# Visualize Embeddings

In [1]:
import os

from pathlib import Path
import shutil
import numpy as np
import pandas as pd
from torch.utils.tensorboard import SummaryWriter

from text_classification import defs
from text_classification.data import Samples
from text_classification.transforms import LabelTransform
import text_classification.config as cfg

🧠 Will load pre-computed embeddings.

In [2]:
train_set: Samples = defs.load_asset_value("train_set")  # type: ignore
train_embeddings: np.ndarray = defs.load_asset_value("train_embeddings")  # type: ignore
label_transform: LabelTransform = defs.load_asset_value("label_transform")  # type: ignore

2023-02-12 23:33:38 +0000 - dagster - DEBUG - system - Loading file from: /Users/thomelane/Projects/text_classification/data/storage/train_set
2023-02-12 23:33:38 +0000 - dagster - DEBUG - system - Loading file from: /Users/thomelane/Projects/text_classification/data/storage/train_embeddings
2023-02-12 23:33:38 +0000 - dagster - DEBUG - system - Loading file from: /Users/thomelane/Projects/text_classification/data/storage/label_transform


In [3]:
train_df = pd.DataFrame(train_set)
train_df["class_label"] = train_df["category"].apply(lambda e: cfg.CLASS_LABELS[e])
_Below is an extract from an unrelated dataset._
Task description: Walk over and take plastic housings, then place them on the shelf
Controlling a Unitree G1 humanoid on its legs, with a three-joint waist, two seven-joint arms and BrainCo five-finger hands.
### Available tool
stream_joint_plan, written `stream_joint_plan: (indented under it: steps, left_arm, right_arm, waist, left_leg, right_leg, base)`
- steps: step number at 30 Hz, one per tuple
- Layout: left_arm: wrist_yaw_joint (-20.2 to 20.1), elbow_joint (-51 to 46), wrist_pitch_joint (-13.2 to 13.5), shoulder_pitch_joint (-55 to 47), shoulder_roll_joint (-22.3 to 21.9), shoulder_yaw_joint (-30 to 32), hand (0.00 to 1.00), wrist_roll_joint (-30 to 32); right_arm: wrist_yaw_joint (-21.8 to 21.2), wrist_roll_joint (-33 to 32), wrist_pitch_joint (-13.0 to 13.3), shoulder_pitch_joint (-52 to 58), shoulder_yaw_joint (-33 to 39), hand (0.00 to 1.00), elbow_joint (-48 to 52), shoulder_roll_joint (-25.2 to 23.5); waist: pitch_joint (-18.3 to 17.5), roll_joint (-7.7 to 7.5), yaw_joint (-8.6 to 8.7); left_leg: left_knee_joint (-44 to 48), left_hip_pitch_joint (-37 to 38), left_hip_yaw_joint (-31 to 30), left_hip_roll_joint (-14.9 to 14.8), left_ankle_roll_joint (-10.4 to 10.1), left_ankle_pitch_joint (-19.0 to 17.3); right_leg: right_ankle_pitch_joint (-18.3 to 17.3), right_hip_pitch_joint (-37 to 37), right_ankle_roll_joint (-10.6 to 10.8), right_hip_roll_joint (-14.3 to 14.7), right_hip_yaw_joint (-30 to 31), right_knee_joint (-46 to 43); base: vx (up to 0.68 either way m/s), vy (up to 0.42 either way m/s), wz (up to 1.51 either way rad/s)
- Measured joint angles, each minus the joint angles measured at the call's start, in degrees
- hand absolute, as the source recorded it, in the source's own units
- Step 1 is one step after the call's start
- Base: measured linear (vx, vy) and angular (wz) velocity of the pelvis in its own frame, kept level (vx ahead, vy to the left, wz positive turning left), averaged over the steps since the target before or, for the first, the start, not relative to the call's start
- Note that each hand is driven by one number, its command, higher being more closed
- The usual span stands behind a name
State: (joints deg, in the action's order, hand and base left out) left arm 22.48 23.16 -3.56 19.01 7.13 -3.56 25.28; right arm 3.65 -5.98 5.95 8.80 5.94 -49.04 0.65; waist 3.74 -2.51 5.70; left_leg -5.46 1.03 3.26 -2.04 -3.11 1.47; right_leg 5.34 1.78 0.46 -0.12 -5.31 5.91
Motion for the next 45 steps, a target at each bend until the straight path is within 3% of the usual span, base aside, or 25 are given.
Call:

🧠 We don't want to show 65,000 samples in TensorBoard's embedding viewer.

🧠 Will sample to 100 samples per class.

In [4]:
samples_per_class = 100
sampled_train_df = train_df.groupby("category").sample(samples_per_class)
sampled_idxs = sampled_train_df.index
sampled_embeddings = train_embeddings[sampled_idxs]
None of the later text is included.